- Theatrical release poster
- Directed by: James C. Strouse
- Written by: James C. Strouse
- Produced by: Gia Walsh; Kara Baker; Daniela Taplin Lundberg; Celine Rattray; Galt Niederhoffer;
- Starring: Sam Rockwell; Emma Roberts; Rob Corddry;
- Cinematography: Frank G. DeMarco
- Edited by: Joe Klotz
- Music by: Edward Shearmur
- Production companies: Gigi Films; Plum Pictures;
- Distributed by: Lionsgate
- Release dates: January 19, 2009 (Sundance); September 3, 2010 (United States);
- Running time: 104 minutes
- Country: United States
- Language: English

= The Winning Season =

The Winning Season is a 2009 American sports comedy film written and directed by James C. Strouse, and starring Sam Rockwell, Emma Roberts and Rob Corddry.

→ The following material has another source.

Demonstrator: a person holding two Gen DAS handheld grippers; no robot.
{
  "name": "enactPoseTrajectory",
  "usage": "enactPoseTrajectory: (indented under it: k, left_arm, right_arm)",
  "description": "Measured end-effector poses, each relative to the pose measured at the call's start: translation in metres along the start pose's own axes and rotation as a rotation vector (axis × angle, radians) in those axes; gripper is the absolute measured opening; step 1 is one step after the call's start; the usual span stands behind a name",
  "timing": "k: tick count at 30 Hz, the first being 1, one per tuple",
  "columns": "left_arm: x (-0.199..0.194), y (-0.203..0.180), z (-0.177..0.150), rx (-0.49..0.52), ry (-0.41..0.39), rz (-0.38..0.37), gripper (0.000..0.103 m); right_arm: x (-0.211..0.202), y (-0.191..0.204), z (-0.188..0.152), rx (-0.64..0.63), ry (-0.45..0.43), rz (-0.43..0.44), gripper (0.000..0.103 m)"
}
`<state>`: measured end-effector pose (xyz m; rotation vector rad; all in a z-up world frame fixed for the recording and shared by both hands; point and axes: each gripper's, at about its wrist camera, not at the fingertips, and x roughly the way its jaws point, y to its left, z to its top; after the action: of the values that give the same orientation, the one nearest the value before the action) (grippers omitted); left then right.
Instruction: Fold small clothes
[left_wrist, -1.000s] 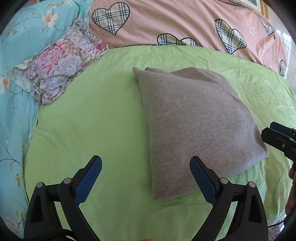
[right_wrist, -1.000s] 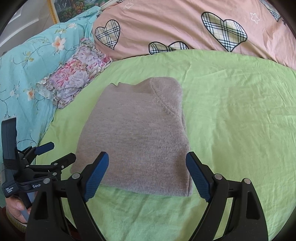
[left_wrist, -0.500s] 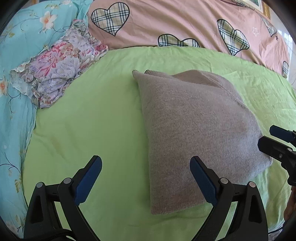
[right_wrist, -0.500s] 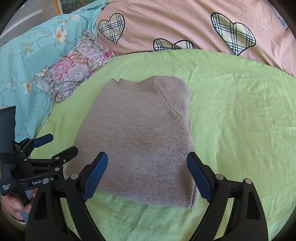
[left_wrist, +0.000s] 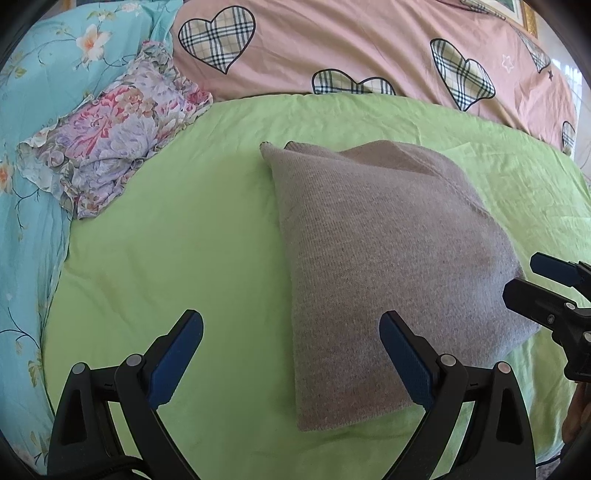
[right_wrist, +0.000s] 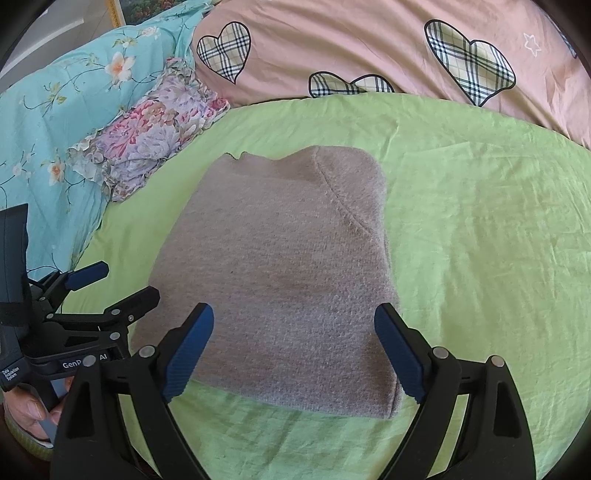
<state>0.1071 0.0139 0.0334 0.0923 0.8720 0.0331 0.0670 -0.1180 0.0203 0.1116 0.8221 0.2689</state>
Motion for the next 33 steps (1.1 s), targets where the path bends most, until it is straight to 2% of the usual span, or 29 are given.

It premiered at the 2009 Sundance Film Festival and received a limited theatrical release on September 3, 2010. The film was distributed by Lionsgate in both the United States and the United Kingdom, after the company acquired the rights at Sundance. It was produced by Plum Pictures and Gigi Films.

==Plot==
Bill Greaves, a divorced and estranged father, is struggling to reconnect with his teenage daughter, Molly. His friend Terry, a high school principal, offers him a job as the coach of the girls' varsity basketball team. Initially reluctant, Bill regrets accepting the position after meeting the team, which includes Abbie Miller, Tamra Schemerhorn, Mindy, Wendy Webber, Lisa Robinson, and Kathy Reyes. However, as the season progresses, the team improves under his guidance, and the girls help Bill reflect on and attempt to repair his relationship with Molly. Despite their success on the court, the players continue to face personal challenges off the court that their "winning season" cannot resolve.

==Production==
Filming took place in New York City from October 6 to November 6, 2008. Several scenes were filmed at Cardinal Spellman High School in the Bronx.

==Reception==
On the review aggregator website Rotten Tomatoes, The Winning Season holds a 52% approval rating based on 23 reviews.